TASK PROMPT: Please repeat, from the entries that follow, the lines from the one containing "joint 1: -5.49" through the one containing "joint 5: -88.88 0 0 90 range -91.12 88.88" exactly, adding nothing.

Data entries:
**********
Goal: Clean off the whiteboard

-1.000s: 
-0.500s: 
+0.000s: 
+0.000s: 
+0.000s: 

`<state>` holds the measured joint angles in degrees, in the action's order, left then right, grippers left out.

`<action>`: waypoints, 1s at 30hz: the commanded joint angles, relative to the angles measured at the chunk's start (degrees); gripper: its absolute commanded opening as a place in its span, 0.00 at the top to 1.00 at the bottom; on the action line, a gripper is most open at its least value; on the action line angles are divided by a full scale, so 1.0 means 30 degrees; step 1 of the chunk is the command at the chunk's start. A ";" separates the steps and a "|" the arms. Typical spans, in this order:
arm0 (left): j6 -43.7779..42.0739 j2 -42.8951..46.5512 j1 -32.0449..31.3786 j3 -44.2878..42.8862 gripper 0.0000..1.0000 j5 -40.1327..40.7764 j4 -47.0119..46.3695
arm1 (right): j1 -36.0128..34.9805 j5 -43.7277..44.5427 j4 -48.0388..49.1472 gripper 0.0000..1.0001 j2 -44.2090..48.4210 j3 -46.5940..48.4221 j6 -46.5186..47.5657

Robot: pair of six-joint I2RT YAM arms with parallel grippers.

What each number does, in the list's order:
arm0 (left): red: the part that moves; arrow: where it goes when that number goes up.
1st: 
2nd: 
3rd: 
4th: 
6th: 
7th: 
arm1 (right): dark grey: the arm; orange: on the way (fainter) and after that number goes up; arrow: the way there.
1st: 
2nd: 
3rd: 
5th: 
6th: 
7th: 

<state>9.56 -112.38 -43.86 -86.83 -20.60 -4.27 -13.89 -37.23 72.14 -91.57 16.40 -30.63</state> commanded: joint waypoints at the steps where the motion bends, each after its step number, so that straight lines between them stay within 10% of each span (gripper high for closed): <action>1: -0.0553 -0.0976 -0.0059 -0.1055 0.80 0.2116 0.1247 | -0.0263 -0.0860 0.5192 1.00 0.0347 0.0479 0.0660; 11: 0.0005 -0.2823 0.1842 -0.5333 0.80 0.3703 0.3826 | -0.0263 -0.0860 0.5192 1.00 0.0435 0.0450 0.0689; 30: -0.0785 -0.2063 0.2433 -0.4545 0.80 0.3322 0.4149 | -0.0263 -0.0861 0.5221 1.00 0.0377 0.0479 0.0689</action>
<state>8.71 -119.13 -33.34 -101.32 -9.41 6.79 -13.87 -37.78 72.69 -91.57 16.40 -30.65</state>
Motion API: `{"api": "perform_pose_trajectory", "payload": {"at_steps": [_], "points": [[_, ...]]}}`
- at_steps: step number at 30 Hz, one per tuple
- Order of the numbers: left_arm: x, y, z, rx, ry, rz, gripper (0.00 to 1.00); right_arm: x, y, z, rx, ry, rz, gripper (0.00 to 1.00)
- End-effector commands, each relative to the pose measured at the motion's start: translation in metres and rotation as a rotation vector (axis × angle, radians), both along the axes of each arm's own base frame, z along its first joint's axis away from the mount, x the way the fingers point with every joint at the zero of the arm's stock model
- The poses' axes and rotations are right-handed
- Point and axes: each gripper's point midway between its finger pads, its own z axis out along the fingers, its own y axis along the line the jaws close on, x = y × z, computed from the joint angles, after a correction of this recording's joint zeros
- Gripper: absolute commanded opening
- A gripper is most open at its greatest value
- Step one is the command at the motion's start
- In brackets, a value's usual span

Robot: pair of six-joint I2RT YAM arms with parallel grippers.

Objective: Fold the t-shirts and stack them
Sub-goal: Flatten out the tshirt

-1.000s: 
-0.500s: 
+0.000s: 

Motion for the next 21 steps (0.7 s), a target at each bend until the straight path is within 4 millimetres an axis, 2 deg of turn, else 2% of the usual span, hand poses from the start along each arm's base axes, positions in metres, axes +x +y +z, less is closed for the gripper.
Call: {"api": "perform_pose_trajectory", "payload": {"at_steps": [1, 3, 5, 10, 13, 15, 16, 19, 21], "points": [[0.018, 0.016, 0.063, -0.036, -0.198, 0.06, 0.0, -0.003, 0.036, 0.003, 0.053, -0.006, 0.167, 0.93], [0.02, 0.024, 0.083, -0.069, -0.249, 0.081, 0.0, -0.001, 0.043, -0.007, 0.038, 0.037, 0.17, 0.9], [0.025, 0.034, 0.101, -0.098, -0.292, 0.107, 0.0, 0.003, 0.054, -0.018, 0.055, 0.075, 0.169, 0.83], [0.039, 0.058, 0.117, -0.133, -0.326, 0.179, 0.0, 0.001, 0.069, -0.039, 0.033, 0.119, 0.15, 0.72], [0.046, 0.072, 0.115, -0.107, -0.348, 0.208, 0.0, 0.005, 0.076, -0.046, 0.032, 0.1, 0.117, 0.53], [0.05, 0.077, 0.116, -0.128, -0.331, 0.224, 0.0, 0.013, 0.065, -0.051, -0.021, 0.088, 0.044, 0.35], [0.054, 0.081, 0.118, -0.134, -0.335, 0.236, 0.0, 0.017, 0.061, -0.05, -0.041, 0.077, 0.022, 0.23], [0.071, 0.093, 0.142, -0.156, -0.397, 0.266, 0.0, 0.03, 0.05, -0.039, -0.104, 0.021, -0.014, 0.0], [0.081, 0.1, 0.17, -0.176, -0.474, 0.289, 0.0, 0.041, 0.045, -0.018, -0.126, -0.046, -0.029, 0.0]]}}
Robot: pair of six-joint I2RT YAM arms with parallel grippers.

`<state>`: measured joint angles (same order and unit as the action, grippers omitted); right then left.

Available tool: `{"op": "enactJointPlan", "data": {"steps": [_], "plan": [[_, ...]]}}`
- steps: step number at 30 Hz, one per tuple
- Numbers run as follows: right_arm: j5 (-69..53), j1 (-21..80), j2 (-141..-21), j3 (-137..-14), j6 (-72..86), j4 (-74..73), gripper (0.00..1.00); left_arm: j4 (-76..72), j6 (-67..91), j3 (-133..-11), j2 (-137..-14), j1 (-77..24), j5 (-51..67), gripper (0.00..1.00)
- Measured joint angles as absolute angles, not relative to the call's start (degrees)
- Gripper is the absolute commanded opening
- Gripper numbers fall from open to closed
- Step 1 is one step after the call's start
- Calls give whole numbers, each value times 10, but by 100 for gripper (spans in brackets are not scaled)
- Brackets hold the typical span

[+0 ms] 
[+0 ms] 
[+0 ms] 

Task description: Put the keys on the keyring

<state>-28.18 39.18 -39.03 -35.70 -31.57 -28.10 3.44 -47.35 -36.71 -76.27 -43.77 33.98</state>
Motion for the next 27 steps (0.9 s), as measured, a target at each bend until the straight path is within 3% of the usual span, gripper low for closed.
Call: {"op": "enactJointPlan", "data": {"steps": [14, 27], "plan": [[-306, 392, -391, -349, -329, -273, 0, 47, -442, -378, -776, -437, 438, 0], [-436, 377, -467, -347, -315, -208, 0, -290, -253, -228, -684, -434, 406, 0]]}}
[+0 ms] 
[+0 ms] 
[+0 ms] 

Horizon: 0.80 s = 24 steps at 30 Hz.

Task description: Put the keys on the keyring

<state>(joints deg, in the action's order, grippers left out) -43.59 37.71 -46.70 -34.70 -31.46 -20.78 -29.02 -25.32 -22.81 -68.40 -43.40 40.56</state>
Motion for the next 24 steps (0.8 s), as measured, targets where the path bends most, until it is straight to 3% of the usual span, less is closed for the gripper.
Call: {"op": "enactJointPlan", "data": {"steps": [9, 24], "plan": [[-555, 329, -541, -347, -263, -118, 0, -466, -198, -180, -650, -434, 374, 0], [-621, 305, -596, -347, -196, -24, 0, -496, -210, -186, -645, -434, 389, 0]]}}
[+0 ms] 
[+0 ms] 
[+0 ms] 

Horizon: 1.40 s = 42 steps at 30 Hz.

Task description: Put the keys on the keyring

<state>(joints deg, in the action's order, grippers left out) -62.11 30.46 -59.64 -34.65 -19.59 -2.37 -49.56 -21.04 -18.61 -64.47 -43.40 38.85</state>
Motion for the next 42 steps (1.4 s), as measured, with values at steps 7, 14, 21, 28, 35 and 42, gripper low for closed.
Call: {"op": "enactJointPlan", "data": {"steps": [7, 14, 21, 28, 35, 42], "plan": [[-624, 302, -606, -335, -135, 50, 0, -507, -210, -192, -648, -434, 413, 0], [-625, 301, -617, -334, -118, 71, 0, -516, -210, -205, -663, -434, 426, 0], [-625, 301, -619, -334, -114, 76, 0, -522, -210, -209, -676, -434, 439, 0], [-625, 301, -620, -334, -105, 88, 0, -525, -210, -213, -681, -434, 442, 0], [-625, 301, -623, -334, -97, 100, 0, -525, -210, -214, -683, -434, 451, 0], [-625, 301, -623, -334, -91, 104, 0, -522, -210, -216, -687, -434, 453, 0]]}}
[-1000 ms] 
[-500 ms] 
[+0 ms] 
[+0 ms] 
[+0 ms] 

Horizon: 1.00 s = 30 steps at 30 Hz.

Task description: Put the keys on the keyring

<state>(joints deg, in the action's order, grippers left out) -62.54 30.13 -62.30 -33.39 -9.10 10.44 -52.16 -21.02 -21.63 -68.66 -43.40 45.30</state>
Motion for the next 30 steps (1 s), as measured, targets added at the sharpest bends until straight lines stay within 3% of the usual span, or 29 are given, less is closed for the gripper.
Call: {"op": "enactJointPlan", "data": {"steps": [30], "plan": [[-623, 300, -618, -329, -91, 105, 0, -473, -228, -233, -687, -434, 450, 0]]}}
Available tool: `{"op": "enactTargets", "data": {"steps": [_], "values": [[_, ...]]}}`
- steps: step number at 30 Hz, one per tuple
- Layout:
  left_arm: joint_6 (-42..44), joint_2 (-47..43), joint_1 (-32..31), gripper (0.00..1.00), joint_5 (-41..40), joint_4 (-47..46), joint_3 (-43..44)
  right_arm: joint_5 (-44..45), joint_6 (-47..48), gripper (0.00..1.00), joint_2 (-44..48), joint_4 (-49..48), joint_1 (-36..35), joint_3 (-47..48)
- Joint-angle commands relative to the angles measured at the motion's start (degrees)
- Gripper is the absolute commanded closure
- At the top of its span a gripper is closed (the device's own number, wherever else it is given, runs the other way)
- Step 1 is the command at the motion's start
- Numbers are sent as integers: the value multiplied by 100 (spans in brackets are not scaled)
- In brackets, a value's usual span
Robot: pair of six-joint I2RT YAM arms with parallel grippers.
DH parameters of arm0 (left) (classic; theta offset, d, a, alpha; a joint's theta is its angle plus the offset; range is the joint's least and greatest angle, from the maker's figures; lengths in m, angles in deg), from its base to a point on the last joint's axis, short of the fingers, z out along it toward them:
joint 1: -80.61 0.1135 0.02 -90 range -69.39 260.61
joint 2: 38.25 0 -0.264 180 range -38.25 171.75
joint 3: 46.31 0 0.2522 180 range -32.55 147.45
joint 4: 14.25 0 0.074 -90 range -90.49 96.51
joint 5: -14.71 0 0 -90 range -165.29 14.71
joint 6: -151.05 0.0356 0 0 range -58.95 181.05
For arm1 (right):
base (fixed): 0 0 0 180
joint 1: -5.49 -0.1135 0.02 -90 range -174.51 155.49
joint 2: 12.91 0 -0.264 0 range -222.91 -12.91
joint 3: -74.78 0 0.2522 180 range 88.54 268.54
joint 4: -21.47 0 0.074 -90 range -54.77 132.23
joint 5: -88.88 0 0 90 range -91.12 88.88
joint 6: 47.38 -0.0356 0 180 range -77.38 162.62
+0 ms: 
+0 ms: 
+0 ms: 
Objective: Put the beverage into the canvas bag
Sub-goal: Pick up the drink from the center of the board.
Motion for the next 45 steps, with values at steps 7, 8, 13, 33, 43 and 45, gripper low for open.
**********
EXERCISE RESPONSE:
joint 1: -5.49 -0.1135 0.02 -90 range -174.51 155.49
joint 2: 12.91 0 -0.264 0 range -222.91 -12.91
joint 3: -74.78 0 0.2522 180 range 88.54 268.54
joint 4: -21.47 0 0.074 -90 range -54.77 132.23
joint 5: -88.88 0 0 90 range -91.12 88.88

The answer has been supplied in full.